Key researchers: Eduardo Altmann, Dzmitry Badziahin, Chris Bertram, Nathan Duignan, Holger Dullin, Alexander Fish, Georg Gottwald, Nalini Joshi, Robert Marangell, James Parkinson, Milena Radnovic, Anne Thomas, Stephan Tillmann, Martin Wechselberger, Geordie Williamson.

Dynamics is the study of the limiting behaviour of an observable variable, such as temperature or pressure, along with time evolution. Dynamical systems are manifolds or other topological spaces endowed with a group action.

One of the first examples of a dynamical system was introduced by Newton, who studied the trajectories of planets in the solar system. While trying to prove the stability of the solar system in 1890, Poincaré initiated qualitative methods to study dynamical systems preserving volume. These insights became a cornerstone of ergodic theory.
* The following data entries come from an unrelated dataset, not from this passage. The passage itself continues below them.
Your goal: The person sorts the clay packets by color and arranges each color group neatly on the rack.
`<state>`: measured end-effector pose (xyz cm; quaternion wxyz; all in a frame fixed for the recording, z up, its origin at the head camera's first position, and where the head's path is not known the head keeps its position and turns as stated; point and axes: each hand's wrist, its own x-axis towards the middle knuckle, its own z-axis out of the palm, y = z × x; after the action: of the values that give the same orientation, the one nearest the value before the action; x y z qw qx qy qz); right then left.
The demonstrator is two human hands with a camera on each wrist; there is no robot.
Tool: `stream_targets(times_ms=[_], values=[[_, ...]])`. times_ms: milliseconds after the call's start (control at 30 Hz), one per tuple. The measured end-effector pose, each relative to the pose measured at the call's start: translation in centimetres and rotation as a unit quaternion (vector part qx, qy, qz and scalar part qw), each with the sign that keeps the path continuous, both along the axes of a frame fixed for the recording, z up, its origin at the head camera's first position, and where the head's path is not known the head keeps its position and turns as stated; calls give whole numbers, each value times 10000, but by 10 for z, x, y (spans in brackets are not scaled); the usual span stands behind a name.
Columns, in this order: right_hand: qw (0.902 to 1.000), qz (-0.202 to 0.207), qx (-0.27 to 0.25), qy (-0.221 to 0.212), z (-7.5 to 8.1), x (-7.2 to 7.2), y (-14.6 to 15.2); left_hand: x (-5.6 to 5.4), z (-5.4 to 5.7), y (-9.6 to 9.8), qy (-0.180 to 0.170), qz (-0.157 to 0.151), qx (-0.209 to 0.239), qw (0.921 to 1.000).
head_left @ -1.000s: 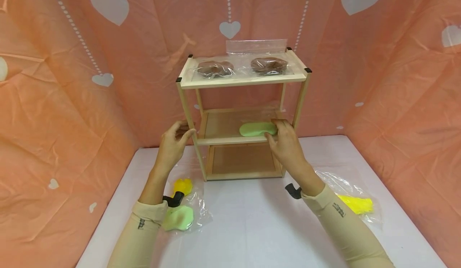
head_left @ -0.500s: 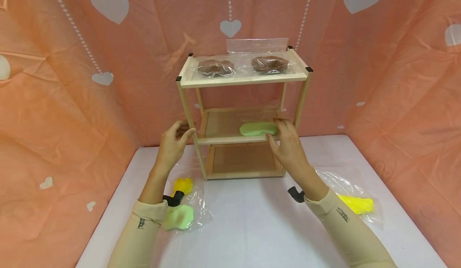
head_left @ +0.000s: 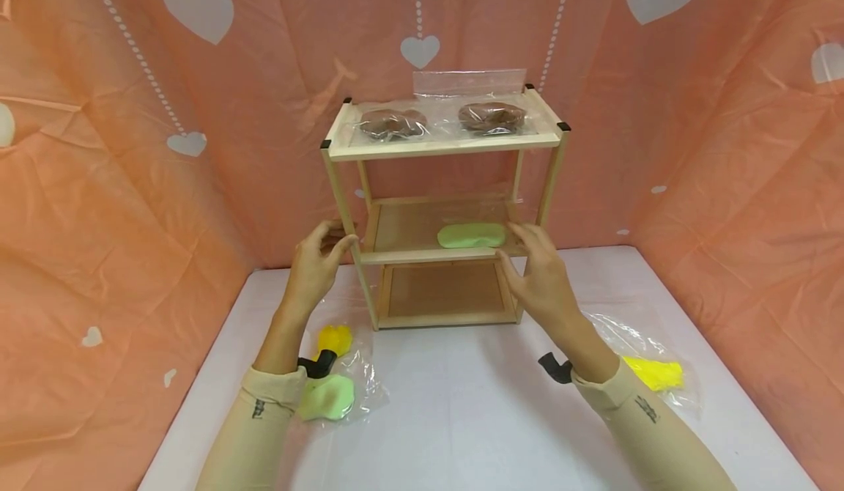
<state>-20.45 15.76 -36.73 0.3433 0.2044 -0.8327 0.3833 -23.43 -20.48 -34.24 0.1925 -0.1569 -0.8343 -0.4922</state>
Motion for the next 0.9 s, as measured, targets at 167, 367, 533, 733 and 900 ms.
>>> stream_targets(times_ms=[167, 367, 533, 733, 900], values=[[9998, 49, -182, 109, -4, 5, 9, 0, -1, 0, 37, 18, 2, 10000], [9987, 8, -382, 325, -12, 7, 23, 0, -2, -1, 42, 6, -27, 10000], [9974, -1, -530, 482, -19, 6, 33, 1, -2, -1, 58, -31, -60, 10000], [9955, -24, -740, 597, -24, 4, 40, 2, -6, -3, 214, -32, -231, 9995], [9951, -50, -831, 534, -27, 1, 44, 5, -10, -4, 248, 5, -424, 9988]])
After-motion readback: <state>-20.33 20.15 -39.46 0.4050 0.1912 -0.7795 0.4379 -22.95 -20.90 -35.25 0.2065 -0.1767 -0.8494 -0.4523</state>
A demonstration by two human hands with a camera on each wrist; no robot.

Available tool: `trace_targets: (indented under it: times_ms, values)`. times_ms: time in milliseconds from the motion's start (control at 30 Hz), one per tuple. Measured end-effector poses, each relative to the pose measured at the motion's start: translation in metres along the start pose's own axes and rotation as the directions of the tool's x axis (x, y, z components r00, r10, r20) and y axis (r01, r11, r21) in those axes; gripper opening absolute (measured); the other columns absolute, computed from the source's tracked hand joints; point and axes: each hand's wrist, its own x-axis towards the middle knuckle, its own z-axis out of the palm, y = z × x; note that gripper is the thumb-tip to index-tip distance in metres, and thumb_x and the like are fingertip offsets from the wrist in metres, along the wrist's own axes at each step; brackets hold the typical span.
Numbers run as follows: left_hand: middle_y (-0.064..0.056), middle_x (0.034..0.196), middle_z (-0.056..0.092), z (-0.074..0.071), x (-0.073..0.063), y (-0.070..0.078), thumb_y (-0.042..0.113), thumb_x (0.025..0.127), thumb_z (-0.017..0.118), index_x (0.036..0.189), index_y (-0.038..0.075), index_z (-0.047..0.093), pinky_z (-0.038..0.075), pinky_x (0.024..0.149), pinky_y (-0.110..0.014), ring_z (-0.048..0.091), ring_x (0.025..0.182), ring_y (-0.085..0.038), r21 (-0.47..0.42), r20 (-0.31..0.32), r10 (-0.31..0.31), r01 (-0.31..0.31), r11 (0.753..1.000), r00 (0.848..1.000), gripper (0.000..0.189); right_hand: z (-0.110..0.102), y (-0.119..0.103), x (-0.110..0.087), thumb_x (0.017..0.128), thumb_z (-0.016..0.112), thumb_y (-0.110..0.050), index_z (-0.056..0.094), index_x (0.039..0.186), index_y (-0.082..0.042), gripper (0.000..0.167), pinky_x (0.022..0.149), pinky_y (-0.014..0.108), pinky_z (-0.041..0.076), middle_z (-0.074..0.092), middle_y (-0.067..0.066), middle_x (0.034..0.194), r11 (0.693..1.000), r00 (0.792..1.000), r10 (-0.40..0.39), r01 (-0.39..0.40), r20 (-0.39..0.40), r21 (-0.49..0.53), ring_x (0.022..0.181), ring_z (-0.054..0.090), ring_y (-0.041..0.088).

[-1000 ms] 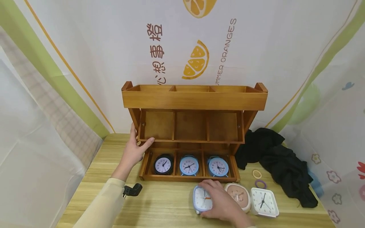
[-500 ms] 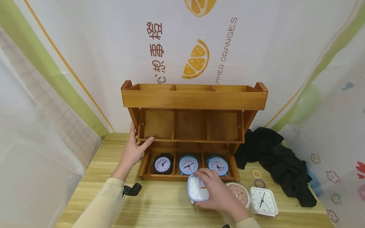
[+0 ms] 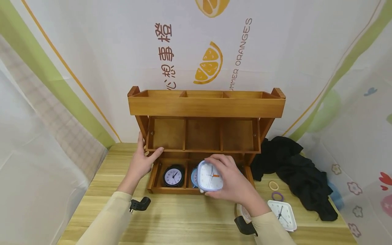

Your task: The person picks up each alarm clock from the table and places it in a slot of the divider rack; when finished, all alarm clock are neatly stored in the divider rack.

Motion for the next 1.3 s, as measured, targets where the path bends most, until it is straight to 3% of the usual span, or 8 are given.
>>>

At the University of Sydney, research on dynamical systems and ergodic theory combines the study of theoretical questions and the application of dynamical methods. Theoretical areas of dynamics include billiards, chaos, ergodic theory and integrable systems.

Our researchers apply dynamical methods in biology, climate, complex networks, machine learning, physiology, as well as many other fields. Using dynamics, we also provide insights into other areas of pure mathematics such as additive combinatorics, algebra, geometric topology, geometric group theory and number theory.

**Seminars**

Key researchers:

Geoff Bailey, John Cannon, Allan Steel, Nicole Sutherland, Don Taylor, Bill Unger, John Voight, Geordie Williamson

Computers allow us to explore and solve hard problems in pure mathematics. In computational algebra, we study a wide range of topics--including algebra, number theory, geometry, representation theory, and combinatorics--through the lens of symbolic computation and with an eye to explicit structures.
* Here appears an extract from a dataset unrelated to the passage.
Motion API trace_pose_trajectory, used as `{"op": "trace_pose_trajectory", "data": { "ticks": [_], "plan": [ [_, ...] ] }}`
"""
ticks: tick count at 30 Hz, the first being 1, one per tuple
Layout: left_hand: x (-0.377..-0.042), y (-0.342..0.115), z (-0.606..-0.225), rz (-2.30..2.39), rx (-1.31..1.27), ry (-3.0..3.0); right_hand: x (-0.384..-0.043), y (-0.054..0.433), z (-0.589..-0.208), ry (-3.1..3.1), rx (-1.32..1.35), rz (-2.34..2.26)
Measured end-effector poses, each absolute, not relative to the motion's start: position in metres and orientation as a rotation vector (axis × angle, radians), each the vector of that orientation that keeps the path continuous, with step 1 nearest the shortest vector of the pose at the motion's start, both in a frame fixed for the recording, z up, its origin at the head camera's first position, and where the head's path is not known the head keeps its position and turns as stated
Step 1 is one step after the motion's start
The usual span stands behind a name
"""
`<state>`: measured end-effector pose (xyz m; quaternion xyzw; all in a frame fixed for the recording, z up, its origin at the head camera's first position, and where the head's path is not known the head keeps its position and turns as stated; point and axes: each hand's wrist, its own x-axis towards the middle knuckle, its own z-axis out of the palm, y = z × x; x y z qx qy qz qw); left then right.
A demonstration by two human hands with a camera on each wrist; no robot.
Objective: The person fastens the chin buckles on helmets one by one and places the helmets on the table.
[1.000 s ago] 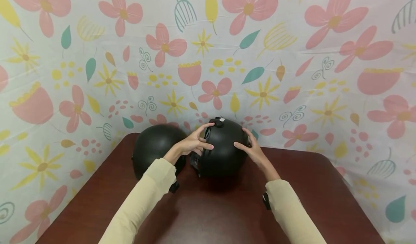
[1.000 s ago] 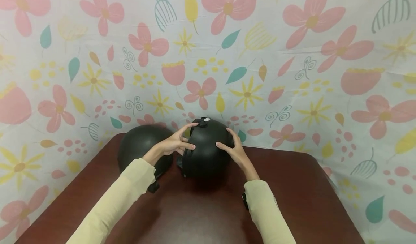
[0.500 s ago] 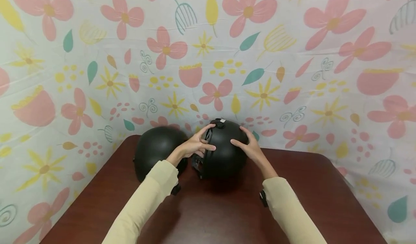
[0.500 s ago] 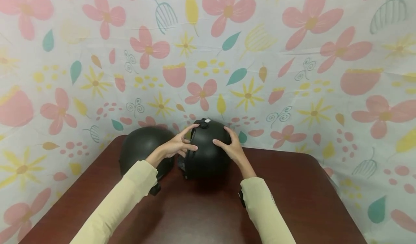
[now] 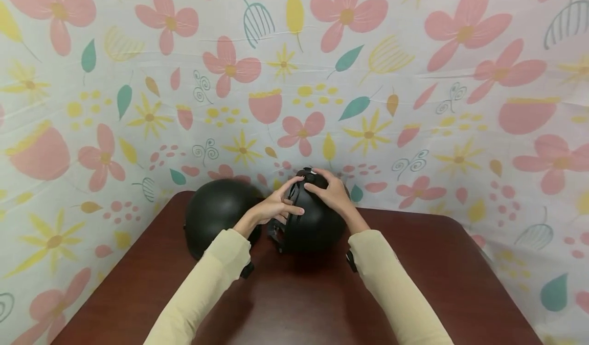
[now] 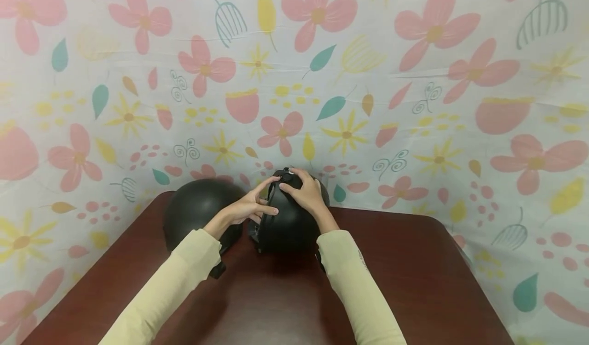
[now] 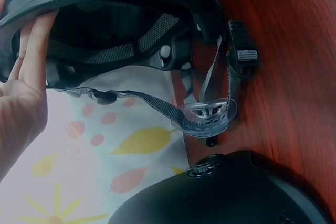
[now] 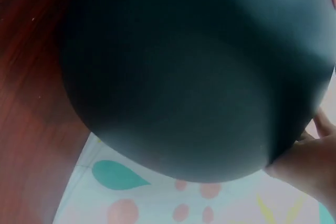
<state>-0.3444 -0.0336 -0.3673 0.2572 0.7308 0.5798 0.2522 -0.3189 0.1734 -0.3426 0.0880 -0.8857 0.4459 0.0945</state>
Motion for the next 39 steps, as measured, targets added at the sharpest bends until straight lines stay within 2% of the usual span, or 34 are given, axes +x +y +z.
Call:
{"op": "trace_pose_trajectory", "data": {
  "ticks": [7, 15, 30, 39],
  "plan": [
    [-0.341, -0.029, -0.369, 1.586, 0.702, 1.961, -0.323, 0.171, -0.352, -2.603, 0.165, 1.171],
    [-0.340, -0.023, -0.370, 1.619, 0.719, 1.907, -0.322, 0.176, -0.355, -2.578, 0.088, 1.202],
    [-0.333, -0.019, -0.378, 1.661, 0.651, 1.985, -0.314, 0.184, -0.359, -2.516, 0.025, 1.377],
    [-0.332, -0.022, -0.385, 1.765, 0.709, 1.950, -0.311, 0.183, -0.366, -2.464, 0.019, 1.539]
  ]
}}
Using sophisticated algorithms, we can manipulate complex mathematical objects, provide examples or counterexamples, and verify statements that would be otherwise challenging or impossible to handle.

Our work is focused on the development of Magma, a large, well-supported software system designed for algebraic computation.

Magma was first released in 1993 at the University of Sydney and has received contributions from hundreds of mathematicians worldwide.

Magma provides a mathematically rigorous environment, a vast library of algorithms, and a flexible language for defining and working with many structures in pure mathematics, including groups, rings, fields, modules, algebras, schemes, curves, graphs, designs, codes, and more.